Around these four, dozens of more or less cynical minor characters – a governor with her eye on the White House, a talk-radio host, the head of a Muslim-American organisation etc – try to manipulate the situation to their own advantage, and a reporter for the New York Post pushes the plot along with fear-mongering scoops. But it’s Claire’s judgment about Mo – as an allegory for liberal America’s relationship with Islam – that matters most. As she twists this way and that, for him and against him, and frets about the purity of his intentions, we see what a difficult business it is maintaining liberal ideals and making rational decisions in the face of angry nationalist mobs goaded by the craven right-wing media.

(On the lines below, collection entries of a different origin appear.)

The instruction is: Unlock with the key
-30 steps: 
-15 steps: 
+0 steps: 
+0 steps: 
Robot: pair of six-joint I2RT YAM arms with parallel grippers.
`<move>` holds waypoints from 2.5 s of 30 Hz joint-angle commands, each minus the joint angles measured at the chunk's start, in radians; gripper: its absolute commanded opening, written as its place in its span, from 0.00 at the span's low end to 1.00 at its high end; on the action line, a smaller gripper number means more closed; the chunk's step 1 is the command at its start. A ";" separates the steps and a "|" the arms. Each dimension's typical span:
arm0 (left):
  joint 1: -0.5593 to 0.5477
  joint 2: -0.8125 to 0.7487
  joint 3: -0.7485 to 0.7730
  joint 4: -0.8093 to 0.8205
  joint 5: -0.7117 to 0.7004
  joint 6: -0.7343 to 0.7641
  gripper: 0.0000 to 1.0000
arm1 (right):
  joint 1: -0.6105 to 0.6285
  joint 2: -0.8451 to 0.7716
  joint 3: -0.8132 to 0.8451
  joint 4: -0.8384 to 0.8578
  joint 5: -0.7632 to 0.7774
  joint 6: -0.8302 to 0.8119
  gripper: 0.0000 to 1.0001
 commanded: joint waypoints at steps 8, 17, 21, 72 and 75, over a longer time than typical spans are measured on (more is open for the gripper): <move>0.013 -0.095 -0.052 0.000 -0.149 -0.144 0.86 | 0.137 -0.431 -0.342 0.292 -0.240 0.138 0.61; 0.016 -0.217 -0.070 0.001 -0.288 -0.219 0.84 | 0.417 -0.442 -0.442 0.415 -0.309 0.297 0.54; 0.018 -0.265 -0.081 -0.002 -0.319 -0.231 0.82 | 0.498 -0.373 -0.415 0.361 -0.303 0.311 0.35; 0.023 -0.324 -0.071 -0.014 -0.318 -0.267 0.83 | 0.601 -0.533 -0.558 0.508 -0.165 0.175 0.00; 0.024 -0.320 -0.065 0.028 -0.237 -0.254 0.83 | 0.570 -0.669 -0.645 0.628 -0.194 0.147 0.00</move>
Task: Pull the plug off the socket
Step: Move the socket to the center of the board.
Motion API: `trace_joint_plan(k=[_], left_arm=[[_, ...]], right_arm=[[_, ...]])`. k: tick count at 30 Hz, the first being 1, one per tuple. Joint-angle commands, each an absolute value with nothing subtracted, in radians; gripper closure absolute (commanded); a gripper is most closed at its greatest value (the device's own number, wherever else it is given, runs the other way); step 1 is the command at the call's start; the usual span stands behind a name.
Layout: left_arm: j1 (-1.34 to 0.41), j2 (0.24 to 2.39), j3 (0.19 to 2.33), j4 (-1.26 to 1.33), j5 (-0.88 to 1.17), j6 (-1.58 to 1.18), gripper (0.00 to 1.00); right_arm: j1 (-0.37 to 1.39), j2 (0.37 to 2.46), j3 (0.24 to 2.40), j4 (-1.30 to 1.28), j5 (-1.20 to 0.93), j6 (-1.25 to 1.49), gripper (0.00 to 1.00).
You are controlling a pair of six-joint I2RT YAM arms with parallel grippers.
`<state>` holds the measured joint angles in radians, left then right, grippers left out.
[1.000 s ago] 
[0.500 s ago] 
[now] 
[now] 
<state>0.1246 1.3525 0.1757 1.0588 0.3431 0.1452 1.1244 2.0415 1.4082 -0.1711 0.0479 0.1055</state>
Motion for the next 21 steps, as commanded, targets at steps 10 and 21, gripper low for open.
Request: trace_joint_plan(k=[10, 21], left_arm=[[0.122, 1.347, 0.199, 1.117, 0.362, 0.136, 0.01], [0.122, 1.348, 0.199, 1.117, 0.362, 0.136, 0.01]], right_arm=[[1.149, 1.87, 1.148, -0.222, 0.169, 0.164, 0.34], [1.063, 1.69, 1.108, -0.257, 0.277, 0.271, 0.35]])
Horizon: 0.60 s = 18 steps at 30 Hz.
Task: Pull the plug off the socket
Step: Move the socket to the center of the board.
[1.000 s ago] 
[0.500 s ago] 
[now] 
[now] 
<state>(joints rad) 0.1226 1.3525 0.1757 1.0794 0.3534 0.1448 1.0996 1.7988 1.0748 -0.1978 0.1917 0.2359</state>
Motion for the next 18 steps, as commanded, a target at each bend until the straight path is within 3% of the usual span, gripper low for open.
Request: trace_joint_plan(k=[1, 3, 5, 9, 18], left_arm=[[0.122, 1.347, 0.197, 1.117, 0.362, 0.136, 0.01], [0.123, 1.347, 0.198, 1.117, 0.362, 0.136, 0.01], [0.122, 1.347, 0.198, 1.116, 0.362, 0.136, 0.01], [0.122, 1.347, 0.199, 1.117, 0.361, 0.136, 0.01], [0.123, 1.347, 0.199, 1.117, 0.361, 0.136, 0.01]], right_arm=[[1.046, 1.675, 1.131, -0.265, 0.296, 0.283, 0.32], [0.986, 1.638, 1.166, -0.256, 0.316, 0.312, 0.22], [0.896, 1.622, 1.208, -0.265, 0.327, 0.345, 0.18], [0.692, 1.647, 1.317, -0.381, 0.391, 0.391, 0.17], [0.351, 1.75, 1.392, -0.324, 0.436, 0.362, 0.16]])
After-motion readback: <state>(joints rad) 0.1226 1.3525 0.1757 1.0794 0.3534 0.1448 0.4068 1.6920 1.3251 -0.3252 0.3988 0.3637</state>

Perhaps to lend a very provincial story an air of universality, Waldman makes some deliberate omissions: she avoids ‘9/11’, ‘World Trade Center’, ‘Osama bin Laden’, ‘Saddam Hussein’ and ‘George W. Bush’, who is alluded to as ‘the president, who had once owned a baseball team’. There’s only a glancing mention of dead Iraqis, which is striking, since the novel takes place around the time it was becoming clear that the quick invasion would turn into a long war. Identity politics surrounding Ground Zero were a sideshow. In one of several fictitious quotations from real-life media institutions, a New Yorker piece casts doubt on Mo, accusing him of ‘coyness’ for not answering questions posed by victims’ families. ‘It wasn’t my fault. The New Yorker didn’t trust him!’ Claire, now dying of cancer, says in the epilogue, ‘What was I supposed to do?’ Well, the New Yorker said invading Iraq was a good idea too.